Maxine Trent came into the light of the tiny ring flashlight. The beautiful Thrush agent smiled at Illya.
The blond U.N.C.L.E. agent raised an eyebrow.
"A friend, Napoleon?"
"In this case, apparently," Solo said, and explained the details of Thrush's participation in the affair.
"It should be an interesting experience," Illya said as he eyed Maxine from under his lowered brows. "I, too, have a friend. Paul Dabori is the man who sent the warning to Interpol."

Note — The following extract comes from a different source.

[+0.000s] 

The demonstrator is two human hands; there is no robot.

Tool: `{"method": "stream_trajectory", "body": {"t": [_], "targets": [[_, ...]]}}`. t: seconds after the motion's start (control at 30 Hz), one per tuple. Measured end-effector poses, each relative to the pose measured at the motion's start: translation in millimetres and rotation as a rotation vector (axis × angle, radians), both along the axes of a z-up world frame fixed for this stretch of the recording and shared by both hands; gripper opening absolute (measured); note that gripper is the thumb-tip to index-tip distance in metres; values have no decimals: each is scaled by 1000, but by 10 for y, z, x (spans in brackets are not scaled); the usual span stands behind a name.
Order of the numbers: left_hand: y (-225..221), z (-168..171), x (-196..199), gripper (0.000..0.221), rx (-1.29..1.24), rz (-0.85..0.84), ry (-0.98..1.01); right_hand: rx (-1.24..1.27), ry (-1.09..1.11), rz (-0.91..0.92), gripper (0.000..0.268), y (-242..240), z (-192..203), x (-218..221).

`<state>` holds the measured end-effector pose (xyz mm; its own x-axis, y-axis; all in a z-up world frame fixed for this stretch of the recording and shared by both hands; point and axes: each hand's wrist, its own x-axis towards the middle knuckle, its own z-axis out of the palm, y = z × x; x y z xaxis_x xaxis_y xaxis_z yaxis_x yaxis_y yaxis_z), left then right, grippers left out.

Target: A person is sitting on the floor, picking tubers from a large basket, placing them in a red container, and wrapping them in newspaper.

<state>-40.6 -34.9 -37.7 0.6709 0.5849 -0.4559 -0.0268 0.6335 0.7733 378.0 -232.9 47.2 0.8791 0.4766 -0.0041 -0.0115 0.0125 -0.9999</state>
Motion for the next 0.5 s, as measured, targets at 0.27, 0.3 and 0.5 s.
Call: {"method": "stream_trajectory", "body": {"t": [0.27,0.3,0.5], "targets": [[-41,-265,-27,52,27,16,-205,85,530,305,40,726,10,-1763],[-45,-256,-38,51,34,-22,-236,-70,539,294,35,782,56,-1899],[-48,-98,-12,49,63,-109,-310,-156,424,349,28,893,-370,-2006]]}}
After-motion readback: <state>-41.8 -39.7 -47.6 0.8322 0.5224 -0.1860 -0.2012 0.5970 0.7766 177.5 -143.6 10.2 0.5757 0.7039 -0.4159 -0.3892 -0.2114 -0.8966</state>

Illya recounted his experiences and the four of them squatted in the dark, the light out now, to plan their next move. Solo rubbed his chin.
"Atom bomb shelters," Solo said slowly.
"That explains why the house in Salisbury was so empty. A bomb shelter underneath it," Maxine said.
But Solo was not listening. He was rubbing his chin, thinking. Now he looked at Illya and the morlock, Paul Dabori. The hunchback waited eagerly to see what he could do.
"Atom bomb shelters," Solo said again, "and robberies for money to stock them, probably. And hallucinations that make men think they are being attacked."
Illya nodded. "Are you thinking the same thing, Napoleon?"
"When you had the hallucination," Solo said, "you thought Thrush was attacking you."
"The enemy most on my mind," Illya said. "Yes. And those armored car guards thought they were being robbed—what was most on their mind."
"And the Cult believes that they will survive while the rest of the world goes under," Solo said.
There was a silence, and it was Maxine Trent who finally spoke. Maxine had listened, and now she spoke.
"And they have built atom bomb shelters. So it is clear that Morlock The Great intends to help his Cult survive. He doesn't intend to wait, he's going to make the atom bombs drop!"
Illya sighed. "It looks very much that way. I'm afraid that rather than wait for us to kill each other off, he's going to help us—by starting an atomic war!"